The last month or so has been a dizzying time for anyone trying to keep up with criminal justice policy. The Transforming Rehabilitation competition, Secretary of State Chris Grayling’s flagship agenda to bring new providers into probation services, finally opened on September 19th, exactly in the gap between the Liberal Democrat and Labour Party Conferences.
In early October, those returning from the Conservative Party Conference were treated to a Cabinet reshuffle only a few days later, in which junior justice minister Helen Grant was moved to a new role promoting sport and tourism. Liberal Democrat peer Lord McNally will take over her role with women offenders, and rising Conservative star Shailesh Vara has been given the nod to pick up some of her other responsibilities.
Then, just as we were getting our breath back, the long-awaited documents outlining the future of services to women offenders were released on 25th October. These consist of the Government’s response to the recent Justice Committee inquiry, to which Clinks gave evidence, into what progress had been made since the Corston Review, and the review of the women’s custodial estate. Clinks will issue a briefing to members shortly.

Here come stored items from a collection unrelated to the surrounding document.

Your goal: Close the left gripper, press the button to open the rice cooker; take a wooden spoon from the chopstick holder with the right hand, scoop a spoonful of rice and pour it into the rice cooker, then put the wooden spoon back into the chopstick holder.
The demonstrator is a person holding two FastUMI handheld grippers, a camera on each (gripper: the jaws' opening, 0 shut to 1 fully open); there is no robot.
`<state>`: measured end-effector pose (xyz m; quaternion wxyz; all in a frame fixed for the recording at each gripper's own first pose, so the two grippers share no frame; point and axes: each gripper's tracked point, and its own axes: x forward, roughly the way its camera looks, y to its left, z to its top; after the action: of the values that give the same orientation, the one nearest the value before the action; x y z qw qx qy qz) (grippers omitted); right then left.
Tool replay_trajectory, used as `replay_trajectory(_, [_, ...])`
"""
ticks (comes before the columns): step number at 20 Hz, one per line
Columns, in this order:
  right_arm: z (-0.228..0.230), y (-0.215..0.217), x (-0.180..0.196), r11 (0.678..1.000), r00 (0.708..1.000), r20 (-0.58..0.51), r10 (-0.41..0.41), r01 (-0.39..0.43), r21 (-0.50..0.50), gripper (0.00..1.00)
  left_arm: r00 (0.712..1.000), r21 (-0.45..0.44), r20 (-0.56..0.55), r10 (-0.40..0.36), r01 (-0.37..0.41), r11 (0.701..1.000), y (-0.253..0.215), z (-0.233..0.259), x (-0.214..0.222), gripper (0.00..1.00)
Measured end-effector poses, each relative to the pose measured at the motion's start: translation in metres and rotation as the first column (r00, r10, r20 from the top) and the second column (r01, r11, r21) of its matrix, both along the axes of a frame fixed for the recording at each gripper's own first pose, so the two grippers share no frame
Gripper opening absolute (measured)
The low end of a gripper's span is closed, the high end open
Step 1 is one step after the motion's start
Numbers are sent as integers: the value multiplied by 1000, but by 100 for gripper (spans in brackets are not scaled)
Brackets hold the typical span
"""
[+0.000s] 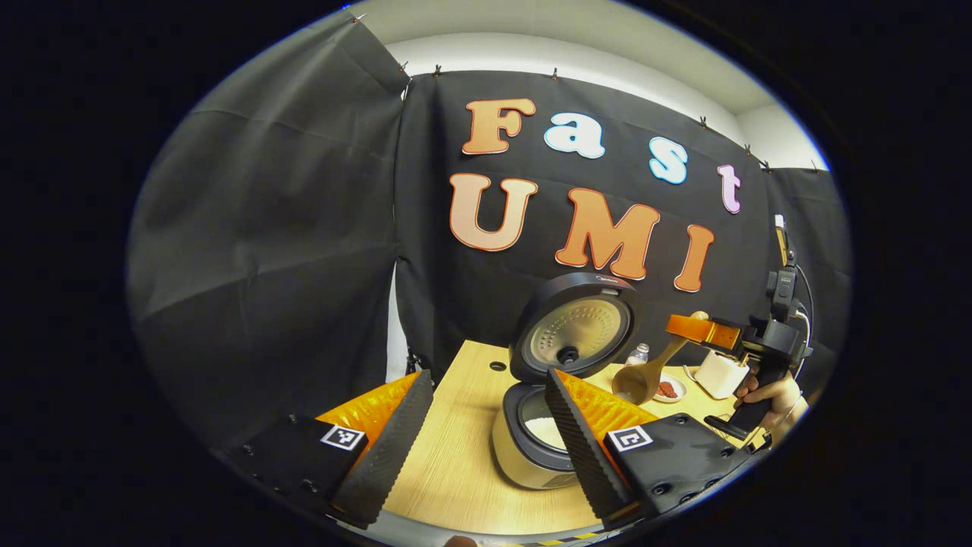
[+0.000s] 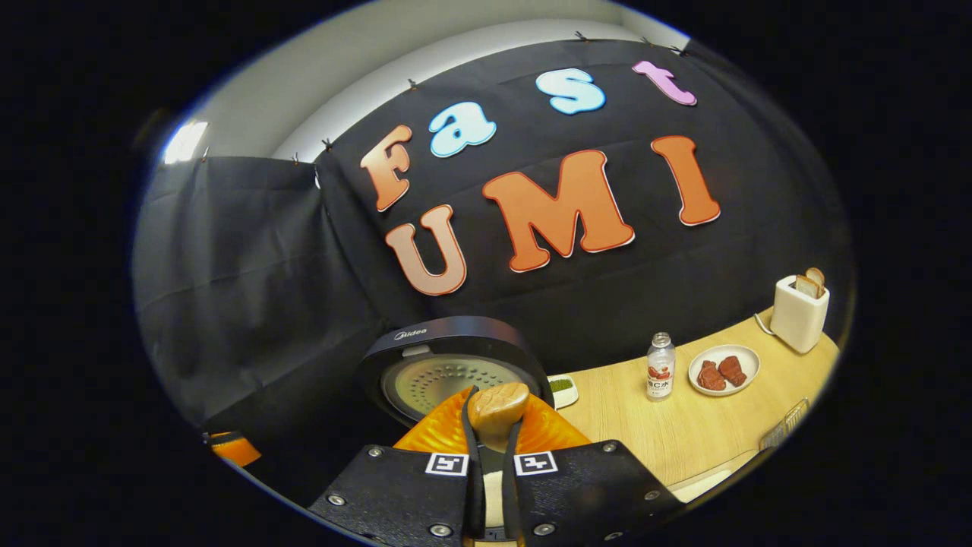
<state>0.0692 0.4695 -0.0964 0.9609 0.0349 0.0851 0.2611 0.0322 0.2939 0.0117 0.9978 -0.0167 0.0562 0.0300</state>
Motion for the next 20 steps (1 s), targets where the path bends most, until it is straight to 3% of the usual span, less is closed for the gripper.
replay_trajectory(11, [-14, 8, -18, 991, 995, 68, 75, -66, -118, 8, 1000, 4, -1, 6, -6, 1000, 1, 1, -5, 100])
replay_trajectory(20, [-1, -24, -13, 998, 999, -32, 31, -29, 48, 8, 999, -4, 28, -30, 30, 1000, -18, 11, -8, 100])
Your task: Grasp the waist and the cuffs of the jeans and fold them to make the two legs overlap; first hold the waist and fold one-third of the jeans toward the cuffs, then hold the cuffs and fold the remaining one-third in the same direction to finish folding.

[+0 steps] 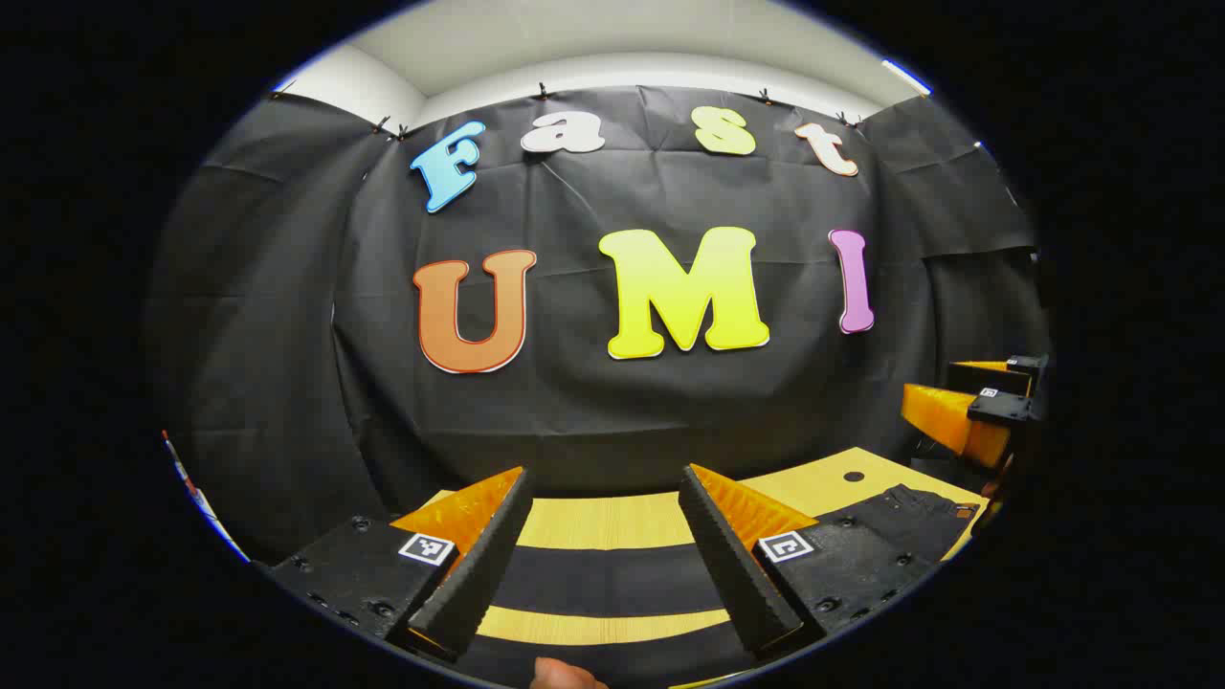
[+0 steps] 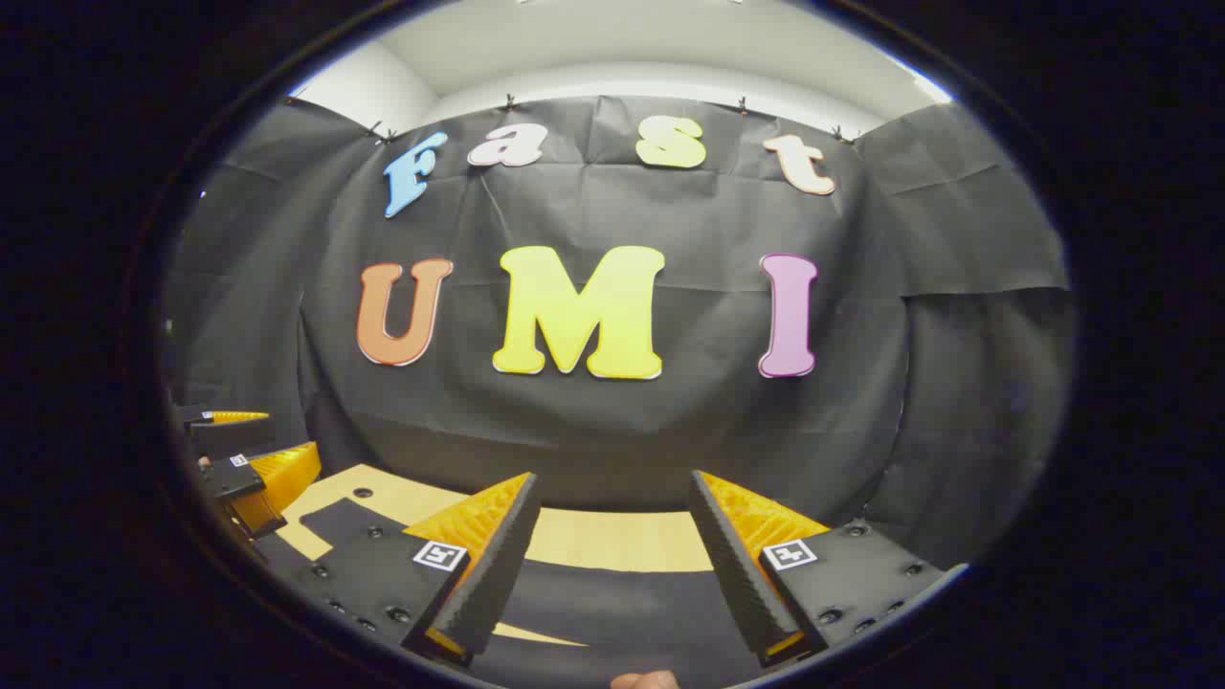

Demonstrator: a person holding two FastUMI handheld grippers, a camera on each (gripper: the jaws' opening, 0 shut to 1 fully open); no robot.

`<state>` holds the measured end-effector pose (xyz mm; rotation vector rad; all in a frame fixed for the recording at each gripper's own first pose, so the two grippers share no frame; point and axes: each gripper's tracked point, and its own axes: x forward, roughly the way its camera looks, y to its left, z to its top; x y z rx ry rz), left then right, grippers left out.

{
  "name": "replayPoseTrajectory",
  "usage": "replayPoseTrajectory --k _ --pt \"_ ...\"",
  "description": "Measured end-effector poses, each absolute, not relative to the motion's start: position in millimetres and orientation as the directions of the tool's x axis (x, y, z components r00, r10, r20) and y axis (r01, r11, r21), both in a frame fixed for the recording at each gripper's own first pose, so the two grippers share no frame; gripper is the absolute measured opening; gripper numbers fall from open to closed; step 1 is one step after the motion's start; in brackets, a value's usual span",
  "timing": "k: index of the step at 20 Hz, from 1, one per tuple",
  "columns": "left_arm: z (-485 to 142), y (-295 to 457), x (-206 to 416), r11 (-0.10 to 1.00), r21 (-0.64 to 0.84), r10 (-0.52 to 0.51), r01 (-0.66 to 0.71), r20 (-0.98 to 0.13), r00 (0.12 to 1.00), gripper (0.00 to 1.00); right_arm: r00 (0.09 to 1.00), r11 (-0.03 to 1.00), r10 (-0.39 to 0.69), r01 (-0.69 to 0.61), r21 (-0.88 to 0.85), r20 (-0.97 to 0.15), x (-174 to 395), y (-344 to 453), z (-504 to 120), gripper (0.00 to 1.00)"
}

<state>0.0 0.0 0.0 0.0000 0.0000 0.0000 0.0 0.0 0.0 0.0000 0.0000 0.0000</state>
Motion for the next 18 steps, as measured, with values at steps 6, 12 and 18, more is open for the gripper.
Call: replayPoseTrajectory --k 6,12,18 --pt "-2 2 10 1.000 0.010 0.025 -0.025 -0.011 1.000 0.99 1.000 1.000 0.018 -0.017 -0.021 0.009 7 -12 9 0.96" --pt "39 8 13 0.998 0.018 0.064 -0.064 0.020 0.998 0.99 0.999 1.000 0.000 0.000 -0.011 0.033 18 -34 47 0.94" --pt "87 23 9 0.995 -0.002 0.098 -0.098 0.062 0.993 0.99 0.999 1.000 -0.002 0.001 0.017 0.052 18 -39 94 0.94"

And, alongside all this, another set of plans has been chugging along in the background that could have even more serious consequences for the Voluntary, Community and Social Enterprise (VCSE) Sector. The Government’s Lobbying Bill, which has provoked ire from directions as far apart as trade unions and the Countryside Alliance, aims to restrict the campaigning activity of non-party organisations in the run-up to elections, to ensure that they are not abusing their position by backing specific candidates or parties.
But, according to its many critics, the Bill is so broad and complex that it may end up restricting almost any engagement with politics by voluntary and community groups, including small and local ones. Even where campaigns are purely about the issues, are in no way directive about how people should vote, and are wholly in line with an organisation’s aims and objectives, some say they may end up being caught in a new and onerous system of regulation.
Anyone in doubt that this is a particular issue for VCSE organisations working with offenders should ask themselves what criminal justice would look like today without the campaigning and scrutiny work of our Sector, from big national players like the Prison Reform Trust and the Howard League for Penal Reform to smaller community-based ones. Indeed, it is only through services and advocacy groups that politicians can engage systematically with the offender experience at all, given that so many service users’ lives lack the stability required to register and vote - and those in prison are explicitly prevented from doing so. Add in a media that can be hostile to any intervention that smacks of being “soft on crime”, and it becomes clear how essential a voice we have, and how devastating to justice its loss would be.
And if this year’s Party Conferences were anything to go by, the criminal justice debate is already narrowing. Transforming Rehabilitation without doubt heralds the most significant changes in the treatment of offenders we’re likely to see for a long time; discussion of its likely impact is not just useful, but vital. Yet in Glasgow, Brighton and Manchester this autumn it was in danger of absorbing bigger questions around the philosophy, purpose and direction of the justice system completely - when in fact it is only part of the answer.
Honourable exceptions include the Howard League’s UR Boss project for their lively and occasionally confrontational events in which young people with experience of criminal justice appeared on panels with politicians, and CSAN (Caritas Social Action Network) for wading boldly into the very murky waters of the prisoner voting ban.
But it was difficult to come away from events with titles as all-encompassing as “The Future of the Criminal Justice System”, in which the only subject for discussion was the rights and wrongs of privatisation, and not feel that something was missing.
This is not just the responsibility of politicians, but of all stakeholders: journalists, activists and anyone else with an interest in fair, effective justice that promotes good practice, empowers communities and puts as many offenders as possible on the path to desistance from crime. Since the Lobbying Bill is due to come into effect in time for the 2015 election, Clinks will be joining the efforts of those working to ensure that our Sector can be part of this conversation without fear or favour, now and for many years to come.
UPDATE: During committee stage on 5th November 2013, the Government offered a five week period of consultation on the relevant parts of the Lobbying Bill. Clinks will update Members on any key developments.